Mentiria, se não sentisse!
Faltaria à verdade se meio caminho fosse suficiente.
Se aceitasse pacificamente, que não quero mais!
Pois na verdade isso não existe!
Na verdade queremos sempre mais e mais, queremos sempre muito mais!
Muito mais que as palavras, queremos sempre juntar-lhe sonhos e fantasias!
Sentir as sensações à flor da pele, e ficar com falta de ar!
Queremos sempre mais, queremos sempre tudo!
Queremos sempre ter a sorte de um cartoon de mascarilha, de um super-herói!
Sempre viver o máximo!
Sentir com toda a intensidade, chegar a todos os lugares, experimentar todos os sabores…
Queremos todos os abraços, todos os beijos, como se um único fosse uma réstia de nada!
Todos os olhares, e o correr do tempo sabe sempre a pouco!
Sem muita explicação, procuramos o perfume, um respirar morno no sussurrar da entrega e no incansável infinito de uma alma a dois.
O bater do coração, e por cada batida renasce novas fantasias, vontades de recomeço.
É como se um fim não chega-se, e o que a vida tem de melhor não termina-se!
Sabe a pouco, porque o desejo da surpresa nos dias mais monótonos é sempre uma gargalhada no meio de futilidades…
Por si só o infinito em nada, e nada transformado em tudo…
Queremos mais, porque há sempre qualquer coisa de leve no tocar da mão…
Pedaços de pouco e tudo…
Mesmo ténue e simples, seja sempre especial! Infinito em uma folha de papel.
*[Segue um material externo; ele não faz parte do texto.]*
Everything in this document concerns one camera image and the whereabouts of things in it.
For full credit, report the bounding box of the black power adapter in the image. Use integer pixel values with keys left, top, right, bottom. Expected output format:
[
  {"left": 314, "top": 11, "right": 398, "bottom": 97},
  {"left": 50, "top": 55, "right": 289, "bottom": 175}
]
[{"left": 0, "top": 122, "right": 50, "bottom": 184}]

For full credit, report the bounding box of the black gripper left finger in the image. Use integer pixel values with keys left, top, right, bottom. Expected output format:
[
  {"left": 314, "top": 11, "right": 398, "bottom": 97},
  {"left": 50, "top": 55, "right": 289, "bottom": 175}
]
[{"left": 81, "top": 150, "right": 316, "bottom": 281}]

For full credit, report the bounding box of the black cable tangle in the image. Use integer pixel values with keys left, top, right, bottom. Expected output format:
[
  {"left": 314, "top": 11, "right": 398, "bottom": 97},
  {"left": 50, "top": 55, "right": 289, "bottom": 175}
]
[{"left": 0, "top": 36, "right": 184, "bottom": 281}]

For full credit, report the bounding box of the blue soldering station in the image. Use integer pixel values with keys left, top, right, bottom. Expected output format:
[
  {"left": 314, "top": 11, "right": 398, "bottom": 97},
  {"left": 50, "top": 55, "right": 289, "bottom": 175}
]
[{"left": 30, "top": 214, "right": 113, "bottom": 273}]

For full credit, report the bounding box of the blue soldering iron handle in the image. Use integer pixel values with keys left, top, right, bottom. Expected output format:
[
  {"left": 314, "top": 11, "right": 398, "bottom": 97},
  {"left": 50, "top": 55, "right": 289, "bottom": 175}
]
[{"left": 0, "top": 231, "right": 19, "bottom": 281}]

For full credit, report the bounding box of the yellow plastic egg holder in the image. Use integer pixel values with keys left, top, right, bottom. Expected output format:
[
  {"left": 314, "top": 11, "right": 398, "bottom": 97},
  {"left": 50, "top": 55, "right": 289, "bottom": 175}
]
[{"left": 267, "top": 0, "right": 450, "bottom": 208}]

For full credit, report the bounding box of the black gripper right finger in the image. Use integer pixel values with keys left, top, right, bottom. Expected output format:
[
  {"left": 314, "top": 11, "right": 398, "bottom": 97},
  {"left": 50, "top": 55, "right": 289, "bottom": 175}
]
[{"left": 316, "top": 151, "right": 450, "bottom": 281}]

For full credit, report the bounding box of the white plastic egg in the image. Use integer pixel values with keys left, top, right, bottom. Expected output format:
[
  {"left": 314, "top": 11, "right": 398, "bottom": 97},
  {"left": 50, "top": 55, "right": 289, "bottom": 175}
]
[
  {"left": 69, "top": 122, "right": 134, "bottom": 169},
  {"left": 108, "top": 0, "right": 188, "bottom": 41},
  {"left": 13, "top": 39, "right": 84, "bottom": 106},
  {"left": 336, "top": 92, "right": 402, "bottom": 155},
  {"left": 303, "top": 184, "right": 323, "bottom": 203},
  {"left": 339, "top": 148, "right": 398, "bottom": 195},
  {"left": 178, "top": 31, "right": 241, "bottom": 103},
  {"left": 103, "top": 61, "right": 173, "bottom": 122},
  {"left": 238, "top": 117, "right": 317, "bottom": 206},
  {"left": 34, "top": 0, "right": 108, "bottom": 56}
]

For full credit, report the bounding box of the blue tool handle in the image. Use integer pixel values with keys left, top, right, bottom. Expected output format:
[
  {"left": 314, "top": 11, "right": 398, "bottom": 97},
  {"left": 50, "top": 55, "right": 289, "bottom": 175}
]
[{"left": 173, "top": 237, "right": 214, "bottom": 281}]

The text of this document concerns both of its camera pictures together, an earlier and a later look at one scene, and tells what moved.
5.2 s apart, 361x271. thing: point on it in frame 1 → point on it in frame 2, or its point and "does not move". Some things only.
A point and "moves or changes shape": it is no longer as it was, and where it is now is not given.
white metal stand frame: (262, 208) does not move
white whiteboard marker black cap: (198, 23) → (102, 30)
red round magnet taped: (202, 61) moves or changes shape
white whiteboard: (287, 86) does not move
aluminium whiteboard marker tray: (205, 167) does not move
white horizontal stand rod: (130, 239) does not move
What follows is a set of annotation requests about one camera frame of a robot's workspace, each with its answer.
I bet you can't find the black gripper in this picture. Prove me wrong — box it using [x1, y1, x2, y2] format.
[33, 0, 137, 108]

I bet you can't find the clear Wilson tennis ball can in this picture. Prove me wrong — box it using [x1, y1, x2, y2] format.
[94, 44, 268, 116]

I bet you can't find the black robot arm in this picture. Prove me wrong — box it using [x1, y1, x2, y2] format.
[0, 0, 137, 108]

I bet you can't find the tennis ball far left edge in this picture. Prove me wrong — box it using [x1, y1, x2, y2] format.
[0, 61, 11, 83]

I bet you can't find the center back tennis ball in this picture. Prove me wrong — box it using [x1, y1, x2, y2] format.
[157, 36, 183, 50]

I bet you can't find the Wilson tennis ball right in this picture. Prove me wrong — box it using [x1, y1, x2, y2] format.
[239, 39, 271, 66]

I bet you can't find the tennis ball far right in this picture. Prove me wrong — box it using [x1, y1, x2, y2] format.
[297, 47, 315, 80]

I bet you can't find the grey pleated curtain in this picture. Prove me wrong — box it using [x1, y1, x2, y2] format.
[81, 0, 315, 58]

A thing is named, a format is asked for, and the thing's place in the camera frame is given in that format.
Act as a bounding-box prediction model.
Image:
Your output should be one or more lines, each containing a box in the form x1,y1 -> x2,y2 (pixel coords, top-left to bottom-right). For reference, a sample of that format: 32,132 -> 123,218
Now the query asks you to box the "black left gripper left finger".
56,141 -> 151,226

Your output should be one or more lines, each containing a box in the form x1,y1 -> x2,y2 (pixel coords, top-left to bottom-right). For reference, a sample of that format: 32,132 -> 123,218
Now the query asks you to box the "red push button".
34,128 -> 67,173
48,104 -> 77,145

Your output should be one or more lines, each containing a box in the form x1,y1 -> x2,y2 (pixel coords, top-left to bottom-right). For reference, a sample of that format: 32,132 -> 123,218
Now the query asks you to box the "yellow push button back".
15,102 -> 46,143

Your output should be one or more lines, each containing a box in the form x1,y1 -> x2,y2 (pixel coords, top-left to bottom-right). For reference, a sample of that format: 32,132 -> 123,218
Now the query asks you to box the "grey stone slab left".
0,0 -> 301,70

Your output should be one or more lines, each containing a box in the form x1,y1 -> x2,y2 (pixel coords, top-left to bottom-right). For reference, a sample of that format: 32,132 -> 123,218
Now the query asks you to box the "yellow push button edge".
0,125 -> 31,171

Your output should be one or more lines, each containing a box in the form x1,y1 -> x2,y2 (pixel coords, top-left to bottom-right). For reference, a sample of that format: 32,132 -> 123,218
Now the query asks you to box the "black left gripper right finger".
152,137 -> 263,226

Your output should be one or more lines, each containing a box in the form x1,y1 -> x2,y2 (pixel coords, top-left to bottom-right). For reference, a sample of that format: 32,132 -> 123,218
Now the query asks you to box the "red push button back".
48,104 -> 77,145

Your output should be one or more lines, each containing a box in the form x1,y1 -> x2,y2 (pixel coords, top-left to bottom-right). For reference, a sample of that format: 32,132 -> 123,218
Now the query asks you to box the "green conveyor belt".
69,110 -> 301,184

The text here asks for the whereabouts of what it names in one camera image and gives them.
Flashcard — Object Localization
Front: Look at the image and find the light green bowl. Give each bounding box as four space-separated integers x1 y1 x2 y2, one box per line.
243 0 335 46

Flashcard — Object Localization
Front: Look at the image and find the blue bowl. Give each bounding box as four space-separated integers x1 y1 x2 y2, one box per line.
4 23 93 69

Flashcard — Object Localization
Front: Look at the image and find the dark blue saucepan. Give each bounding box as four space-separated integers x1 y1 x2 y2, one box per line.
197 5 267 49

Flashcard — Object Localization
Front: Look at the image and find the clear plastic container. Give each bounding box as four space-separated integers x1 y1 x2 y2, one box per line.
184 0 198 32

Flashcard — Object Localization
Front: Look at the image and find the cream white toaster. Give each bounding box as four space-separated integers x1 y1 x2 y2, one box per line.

Quero mais, muito mais mesmo que (o mais) não seja tudo!
Quero sentir a "altas rotações" enquanto durar, estar presente em todos os momentos, quero ver e tocar, sentir e abraçar.
Parar o tempo! E observar, como uma chama que dura…
Saborear todas as sílabas, todas as cores do sentir…
Quero saborear, porque afinal “Sabe sempre a pouco”!